Beginning with the first line and ending with the one containing "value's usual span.", copy the lines of the listing below exactly; omit everything else.

(Supplied information begins)

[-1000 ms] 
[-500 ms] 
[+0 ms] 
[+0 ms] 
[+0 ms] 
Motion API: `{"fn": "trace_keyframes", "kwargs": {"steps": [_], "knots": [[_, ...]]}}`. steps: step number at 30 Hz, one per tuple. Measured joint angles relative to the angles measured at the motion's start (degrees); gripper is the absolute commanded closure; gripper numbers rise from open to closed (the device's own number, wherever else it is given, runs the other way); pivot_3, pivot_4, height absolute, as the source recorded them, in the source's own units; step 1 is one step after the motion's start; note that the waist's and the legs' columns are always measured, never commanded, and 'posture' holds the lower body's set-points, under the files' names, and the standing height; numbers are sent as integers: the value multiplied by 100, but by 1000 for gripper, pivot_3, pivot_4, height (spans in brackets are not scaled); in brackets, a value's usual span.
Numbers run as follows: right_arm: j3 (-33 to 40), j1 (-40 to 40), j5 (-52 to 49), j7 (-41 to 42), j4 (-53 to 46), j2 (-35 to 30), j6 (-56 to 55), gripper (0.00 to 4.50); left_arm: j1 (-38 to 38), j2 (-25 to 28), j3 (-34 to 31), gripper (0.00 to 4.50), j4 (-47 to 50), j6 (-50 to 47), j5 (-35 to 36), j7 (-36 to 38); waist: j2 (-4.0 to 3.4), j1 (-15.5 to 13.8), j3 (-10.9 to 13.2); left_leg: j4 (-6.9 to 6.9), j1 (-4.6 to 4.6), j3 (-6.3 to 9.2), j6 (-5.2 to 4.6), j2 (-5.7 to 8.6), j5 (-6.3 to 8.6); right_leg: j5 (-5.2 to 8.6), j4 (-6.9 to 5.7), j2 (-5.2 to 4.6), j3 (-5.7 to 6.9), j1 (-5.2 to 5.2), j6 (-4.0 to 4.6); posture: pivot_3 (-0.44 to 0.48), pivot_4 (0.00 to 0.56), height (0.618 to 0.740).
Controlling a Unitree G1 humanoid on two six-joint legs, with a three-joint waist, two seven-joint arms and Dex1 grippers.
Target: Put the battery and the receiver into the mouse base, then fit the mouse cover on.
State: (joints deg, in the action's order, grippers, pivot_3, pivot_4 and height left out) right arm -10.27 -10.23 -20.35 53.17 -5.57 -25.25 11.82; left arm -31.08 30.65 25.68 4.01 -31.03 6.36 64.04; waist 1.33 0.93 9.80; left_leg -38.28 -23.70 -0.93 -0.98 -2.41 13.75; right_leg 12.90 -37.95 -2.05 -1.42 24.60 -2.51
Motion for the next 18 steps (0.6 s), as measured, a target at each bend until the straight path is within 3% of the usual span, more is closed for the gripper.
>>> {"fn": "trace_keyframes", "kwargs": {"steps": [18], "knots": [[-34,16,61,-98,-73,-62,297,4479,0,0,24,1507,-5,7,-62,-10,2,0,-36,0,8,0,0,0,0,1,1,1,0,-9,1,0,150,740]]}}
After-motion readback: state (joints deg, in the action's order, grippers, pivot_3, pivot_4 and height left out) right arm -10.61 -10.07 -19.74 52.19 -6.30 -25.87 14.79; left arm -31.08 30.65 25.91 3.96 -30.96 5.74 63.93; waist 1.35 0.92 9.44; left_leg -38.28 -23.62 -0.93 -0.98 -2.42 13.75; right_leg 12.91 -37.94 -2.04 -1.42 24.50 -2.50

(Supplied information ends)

[Task solution]
[-1000 ms] 
[-500 ms] 
[+0 ms] 
[+0 ms] 
[+0 ms] 
Motion API: `{"fn": "trace_keyframes", "kwargs": {"steps": [_], "knots": [[_, ...]]}}`. steps: step number at 30 Hz, one per tuple. Measured joint angles relative to the angles measured at the motion's start (degrees); gripper is the absolute commanded closure; gripper numbers rise from open to closed (the device's own number, wherever else it is given, runs the other way); pivot_3, pivot_4, height absolute, as the source recorded them, in the source's own units; step 1 is one step after the motion's start; note that the waist's and the legs' columns are always measured, never commanded, and 'posture' holds the lower body's set-points, under the files' names, and the standing height; numbers are sent as integers: the value multiplied by 100, but by 1000 for gripper, pivot_3, pivot_4, height (spans in brackets are not scaled); in brackets, a value's usual span.

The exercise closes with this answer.